‘Iceberg’ in Aarhus, Denmark by CEBRA + JDS + SeARCH + Louis Paillard

In 2008, JDS/Julien De Smedt Architects and Aarhus-based CEBRA, in collaboration with the Dutch firm SeArch and French architect Louis Paillard wins the competition to build a 25,000 sqm housing complex in the new Aarhus Docklands development.

Called ‘Iceberg‘, the 21.500 m2 project features mixed dwellings types and commercial space. The project receives its jagged heights to allow better views toward the ocean and better daylight conditions, and the tops and bottoms are shifted so that views between the volumes become possible. This breakdown of the mass creates the potential for an “iconic” building for the harbor area, and one that, due to its form, creates its own skyline within itself.

As the masses are shaped to accommodate light and views, their variation allows for a multitude of different apartment types.   At ground level, a number of town houses are integrated into the volume, and the peaks of the buildings contain spectacular pent house apartments.  Between the top and bottom levels, a variety of apartments with different balconies, shapes and orientations can be found.  The apartments are geared to “insure an urban environment with a social diversity of people of different ages, incomes and family relations living together.”

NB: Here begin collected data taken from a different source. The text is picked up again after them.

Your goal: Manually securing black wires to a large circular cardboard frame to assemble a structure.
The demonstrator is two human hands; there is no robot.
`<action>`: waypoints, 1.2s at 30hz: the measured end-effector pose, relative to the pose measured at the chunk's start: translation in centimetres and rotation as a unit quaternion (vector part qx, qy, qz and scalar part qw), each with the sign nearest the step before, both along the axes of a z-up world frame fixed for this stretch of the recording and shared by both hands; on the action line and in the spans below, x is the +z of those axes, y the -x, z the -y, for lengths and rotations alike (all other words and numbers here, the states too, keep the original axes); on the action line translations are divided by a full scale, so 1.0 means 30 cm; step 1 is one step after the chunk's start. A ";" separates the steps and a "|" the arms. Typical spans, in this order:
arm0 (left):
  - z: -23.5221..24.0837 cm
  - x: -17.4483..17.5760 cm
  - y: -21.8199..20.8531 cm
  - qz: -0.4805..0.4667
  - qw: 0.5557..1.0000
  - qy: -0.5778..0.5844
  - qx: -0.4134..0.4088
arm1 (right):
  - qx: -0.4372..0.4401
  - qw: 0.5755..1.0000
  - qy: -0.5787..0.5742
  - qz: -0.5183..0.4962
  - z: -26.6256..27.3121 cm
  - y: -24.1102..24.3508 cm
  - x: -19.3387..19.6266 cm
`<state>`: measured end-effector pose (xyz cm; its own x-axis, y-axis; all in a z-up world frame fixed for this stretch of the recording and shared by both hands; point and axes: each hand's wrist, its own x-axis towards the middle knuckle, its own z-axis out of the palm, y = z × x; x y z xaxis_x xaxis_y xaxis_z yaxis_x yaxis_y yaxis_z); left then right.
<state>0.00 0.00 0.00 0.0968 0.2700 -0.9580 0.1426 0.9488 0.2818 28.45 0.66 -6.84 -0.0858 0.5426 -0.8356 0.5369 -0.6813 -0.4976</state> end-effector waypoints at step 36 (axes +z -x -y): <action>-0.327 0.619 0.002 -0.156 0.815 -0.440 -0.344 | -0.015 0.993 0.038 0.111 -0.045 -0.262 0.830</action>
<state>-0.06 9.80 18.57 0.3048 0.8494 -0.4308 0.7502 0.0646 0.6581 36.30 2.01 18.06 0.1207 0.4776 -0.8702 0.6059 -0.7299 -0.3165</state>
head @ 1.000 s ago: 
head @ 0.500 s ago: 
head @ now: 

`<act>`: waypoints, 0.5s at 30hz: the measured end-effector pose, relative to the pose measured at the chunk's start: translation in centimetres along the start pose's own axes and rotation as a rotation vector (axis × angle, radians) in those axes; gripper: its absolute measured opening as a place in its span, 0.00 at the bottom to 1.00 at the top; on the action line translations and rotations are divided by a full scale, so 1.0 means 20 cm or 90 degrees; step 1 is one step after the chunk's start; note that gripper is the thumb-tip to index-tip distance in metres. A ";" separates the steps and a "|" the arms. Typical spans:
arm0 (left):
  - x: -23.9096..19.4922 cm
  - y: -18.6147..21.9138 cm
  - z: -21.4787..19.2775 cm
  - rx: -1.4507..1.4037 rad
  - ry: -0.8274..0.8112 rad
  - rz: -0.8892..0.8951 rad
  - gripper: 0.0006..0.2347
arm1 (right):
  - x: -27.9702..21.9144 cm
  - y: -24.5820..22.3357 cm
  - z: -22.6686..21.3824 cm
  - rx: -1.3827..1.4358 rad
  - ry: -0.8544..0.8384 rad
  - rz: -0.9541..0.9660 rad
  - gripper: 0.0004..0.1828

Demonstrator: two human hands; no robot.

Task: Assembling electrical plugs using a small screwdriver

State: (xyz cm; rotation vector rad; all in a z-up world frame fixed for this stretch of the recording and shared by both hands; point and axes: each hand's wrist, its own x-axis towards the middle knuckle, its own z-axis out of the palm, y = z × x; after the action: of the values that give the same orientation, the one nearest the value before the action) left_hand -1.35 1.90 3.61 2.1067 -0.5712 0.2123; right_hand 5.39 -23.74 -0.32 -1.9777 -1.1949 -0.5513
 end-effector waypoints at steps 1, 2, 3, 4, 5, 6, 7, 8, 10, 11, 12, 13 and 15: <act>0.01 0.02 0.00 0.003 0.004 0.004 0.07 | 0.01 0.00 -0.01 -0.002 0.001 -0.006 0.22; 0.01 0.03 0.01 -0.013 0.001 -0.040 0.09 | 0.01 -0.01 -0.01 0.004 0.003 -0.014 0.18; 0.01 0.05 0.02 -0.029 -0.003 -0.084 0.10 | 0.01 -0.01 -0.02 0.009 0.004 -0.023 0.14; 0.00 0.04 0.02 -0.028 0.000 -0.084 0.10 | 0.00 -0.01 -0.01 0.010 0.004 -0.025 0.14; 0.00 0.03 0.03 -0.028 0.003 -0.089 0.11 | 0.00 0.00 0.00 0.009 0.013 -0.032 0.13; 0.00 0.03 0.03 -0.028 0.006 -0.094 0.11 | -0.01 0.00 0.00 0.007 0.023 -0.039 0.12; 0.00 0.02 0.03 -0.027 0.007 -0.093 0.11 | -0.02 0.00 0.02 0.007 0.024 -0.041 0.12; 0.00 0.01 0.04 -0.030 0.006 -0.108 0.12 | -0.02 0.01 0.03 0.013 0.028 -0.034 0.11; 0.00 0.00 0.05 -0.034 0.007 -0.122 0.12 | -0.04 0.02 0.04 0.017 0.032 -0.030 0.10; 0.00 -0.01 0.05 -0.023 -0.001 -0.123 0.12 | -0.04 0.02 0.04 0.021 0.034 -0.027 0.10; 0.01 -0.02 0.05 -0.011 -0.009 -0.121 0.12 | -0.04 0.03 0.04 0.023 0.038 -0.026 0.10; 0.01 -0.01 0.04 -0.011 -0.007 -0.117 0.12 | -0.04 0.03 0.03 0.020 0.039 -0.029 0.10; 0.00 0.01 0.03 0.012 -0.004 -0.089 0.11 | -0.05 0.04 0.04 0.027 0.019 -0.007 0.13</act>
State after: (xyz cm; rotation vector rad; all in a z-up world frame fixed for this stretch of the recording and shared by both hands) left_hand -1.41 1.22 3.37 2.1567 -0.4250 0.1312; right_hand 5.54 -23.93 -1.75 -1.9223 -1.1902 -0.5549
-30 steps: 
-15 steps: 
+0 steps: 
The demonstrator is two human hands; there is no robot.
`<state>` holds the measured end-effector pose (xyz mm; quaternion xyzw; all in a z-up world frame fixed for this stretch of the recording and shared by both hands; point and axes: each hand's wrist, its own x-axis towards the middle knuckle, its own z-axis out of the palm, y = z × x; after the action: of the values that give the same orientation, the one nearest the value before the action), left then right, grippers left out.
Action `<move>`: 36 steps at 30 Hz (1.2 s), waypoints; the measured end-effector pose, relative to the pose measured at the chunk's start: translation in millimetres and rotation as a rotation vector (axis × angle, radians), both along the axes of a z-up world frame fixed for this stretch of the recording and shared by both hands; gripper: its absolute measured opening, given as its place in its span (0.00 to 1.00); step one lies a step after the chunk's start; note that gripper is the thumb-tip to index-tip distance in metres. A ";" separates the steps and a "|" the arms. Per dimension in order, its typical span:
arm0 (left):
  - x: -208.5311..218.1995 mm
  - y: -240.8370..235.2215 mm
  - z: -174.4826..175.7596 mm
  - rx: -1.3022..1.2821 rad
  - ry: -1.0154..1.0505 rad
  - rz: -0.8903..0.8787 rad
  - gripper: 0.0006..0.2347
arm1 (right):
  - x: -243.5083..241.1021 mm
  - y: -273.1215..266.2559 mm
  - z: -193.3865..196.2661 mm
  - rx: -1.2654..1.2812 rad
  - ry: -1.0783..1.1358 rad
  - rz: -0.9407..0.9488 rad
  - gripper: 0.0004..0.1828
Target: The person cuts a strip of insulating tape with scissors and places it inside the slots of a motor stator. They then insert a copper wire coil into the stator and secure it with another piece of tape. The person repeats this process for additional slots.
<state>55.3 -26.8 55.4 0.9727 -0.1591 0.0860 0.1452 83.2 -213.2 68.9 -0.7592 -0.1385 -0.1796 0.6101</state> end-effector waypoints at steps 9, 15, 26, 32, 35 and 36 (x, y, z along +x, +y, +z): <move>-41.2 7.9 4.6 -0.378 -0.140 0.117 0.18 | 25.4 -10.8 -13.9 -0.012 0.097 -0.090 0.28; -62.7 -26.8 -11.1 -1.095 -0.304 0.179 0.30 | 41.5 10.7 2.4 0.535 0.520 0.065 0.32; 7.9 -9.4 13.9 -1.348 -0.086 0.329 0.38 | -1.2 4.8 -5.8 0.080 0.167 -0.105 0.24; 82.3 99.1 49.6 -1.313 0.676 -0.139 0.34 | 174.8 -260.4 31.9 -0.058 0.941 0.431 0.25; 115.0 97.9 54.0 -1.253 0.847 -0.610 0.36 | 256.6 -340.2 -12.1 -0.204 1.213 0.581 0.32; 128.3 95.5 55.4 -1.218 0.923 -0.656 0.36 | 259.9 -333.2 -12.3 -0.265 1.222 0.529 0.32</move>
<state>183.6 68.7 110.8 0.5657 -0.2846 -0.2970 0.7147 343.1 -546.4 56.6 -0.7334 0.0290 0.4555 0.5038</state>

The housing becomes a way to mix all user types, not only in the same building, but on the same floor as a way to truly become an integrated neighborhood.  There are advantages and disadvantages to this set up, but looking at it from the positive standpoint, the architects hope that “for instance elderly people looking after kids in return for shopping favors or students helping with the homework or setting up your computer – a community of different people insuring that the complex is alive around the clock.”

The following information is from JDS architects:

‘The Aarhus Harbour development provides a huge opportunity for Denmark’s second largest city to develop in a socially sustainable way by renovating its old, out-of-use container terminal. The area is meant to become a living city quarter, comprised of a multitude of cultural and social activities, a generous amount of workplaces, and of course, a highly mixed and diverse array of housing types.

The Iceberg Project seeks to locate itself within the goals of the overall city development. A third of the project’s 200 apartments will be set aside as affordable rental housing, aimed at integrating a diverse social profile into the new neighborhood development.

The project’s main obstacle is the density set up for the development, the desired square meters are in conflict with the specified site height restrictions and the overall intentions of providing ocean views along with good daylight conditions.

The Iceberg negotiates this problematic, by remaining far below the maximum heights at points and emerging above the dotted line at other moments. ‘Peaks’ and ‘canyons’ form; eliciting the project’s iconic strength while ensuring that all flats will be supplied with a generous amount of natural lighting and waterfront views.

‘With the Iceberg we get unique housing qualities as well as a city architectural expression of the highest quality’, says Kent Martinussen, adm. dir. of DAC (Danish Architecture Centre).

‘Århus will get a fantastic harbour front with unique architectural buildings that both in appearance and functionality prove that we are a city of grand ambitions. Our desire for this area goes beyond just a façade without life and purpose. We want a living city where everybody thrives. Both those who live and those who work in this ‘City near the harbour / De Bynære Havnearealer’. Projects of this calibre are a big step towards this goal.’ Mayor, Nicolai Wammen.’